(Dataset entries)
Content starts

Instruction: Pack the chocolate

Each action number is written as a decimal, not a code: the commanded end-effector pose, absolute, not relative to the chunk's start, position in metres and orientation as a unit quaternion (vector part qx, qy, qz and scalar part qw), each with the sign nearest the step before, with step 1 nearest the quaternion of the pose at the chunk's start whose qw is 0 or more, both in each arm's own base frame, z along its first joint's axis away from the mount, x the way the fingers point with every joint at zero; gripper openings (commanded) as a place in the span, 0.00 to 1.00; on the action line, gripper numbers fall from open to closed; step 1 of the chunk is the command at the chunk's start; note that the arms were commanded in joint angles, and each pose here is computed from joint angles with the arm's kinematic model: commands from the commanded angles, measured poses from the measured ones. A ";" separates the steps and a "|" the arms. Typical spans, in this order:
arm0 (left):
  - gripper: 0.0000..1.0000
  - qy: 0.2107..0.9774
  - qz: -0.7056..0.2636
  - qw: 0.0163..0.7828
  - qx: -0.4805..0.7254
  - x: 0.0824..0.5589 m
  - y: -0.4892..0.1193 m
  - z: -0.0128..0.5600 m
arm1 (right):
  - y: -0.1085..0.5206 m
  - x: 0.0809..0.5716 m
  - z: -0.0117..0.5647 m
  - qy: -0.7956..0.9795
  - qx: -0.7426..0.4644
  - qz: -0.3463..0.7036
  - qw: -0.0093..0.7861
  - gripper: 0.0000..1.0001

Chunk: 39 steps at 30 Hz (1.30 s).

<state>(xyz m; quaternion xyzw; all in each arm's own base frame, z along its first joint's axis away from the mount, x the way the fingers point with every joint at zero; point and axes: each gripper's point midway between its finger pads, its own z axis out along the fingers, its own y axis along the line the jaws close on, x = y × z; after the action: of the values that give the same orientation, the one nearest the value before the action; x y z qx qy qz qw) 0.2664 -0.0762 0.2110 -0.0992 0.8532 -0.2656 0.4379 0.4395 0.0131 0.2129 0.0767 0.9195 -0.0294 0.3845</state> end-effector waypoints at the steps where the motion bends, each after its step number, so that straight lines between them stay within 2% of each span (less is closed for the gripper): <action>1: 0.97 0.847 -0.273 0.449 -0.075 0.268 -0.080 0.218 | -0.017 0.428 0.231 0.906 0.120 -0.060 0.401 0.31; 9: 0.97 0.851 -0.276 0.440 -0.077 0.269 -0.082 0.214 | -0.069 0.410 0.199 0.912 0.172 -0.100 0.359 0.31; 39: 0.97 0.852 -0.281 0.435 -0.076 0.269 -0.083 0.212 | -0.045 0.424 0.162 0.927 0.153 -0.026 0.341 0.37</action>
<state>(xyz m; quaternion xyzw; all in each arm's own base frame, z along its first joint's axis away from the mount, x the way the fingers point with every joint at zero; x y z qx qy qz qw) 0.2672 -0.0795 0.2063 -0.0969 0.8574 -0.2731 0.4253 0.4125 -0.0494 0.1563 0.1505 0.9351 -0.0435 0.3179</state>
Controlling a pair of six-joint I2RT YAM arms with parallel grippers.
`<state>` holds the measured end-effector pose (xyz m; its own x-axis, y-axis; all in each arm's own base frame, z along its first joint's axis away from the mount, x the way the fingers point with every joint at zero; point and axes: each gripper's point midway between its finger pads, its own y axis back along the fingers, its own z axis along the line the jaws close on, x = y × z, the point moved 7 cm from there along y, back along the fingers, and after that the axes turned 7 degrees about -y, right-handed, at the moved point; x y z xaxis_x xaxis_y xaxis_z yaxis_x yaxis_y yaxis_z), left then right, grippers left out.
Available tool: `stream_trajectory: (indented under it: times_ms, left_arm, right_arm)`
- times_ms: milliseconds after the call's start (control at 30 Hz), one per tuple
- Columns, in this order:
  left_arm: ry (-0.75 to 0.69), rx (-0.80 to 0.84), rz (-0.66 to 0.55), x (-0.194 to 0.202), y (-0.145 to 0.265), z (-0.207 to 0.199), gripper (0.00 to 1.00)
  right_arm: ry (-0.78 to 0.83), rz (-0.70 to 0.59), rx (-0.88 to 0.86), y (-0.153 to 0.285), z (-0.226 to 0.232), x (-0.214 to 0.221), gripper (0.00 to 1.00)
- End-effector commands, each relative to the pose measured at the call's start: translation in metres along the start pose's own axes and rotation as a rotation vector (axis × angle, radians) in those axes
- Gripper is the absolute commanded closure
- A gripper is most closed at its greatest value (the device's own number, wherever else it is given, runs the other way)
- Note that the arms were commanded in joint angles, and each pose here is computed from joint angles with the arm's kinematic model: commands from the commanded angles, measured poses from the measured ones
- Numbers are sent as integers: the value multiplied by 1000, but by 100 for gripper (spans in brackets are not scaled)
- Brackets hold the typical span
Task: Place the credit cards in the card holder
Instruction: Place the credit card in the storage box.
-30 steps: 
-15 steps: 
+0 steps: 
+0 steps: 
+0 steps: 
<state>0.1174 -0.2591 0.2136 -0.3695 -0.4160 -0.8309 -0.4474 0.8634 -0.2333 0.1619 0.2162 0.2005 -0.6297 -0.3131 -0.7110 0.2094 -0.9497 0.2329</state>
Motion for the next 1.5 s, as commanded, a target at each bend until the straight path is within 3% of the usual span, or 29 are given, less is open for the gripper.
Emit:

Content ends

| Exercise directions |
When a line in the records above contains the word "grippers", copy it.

| Output below |
Controlling a pair of six-joint I2RT YAM arms with parallel grippers.
`<state>` holds the measured end-effector pose (xyz m; its own x-axis, y-axis; all in each arm's own base frame, z along its first joint's axis away from the mount, x the way the fingers point with every joint at zero; point and axes: each gripper's point midway between its finger pads, its own y axis back along the fingers, its own z axis along the line the jaws close on, x = y × z, the point moved 7 cm from there along y, back along the fingers, and after that the axes turned 7 degrees about -y, right-handed, at the moved point; x y z xaxis_x xaxis_y xaxis_z yaxis_x yaxis_y yaxis_z), left then right, grippers left out.

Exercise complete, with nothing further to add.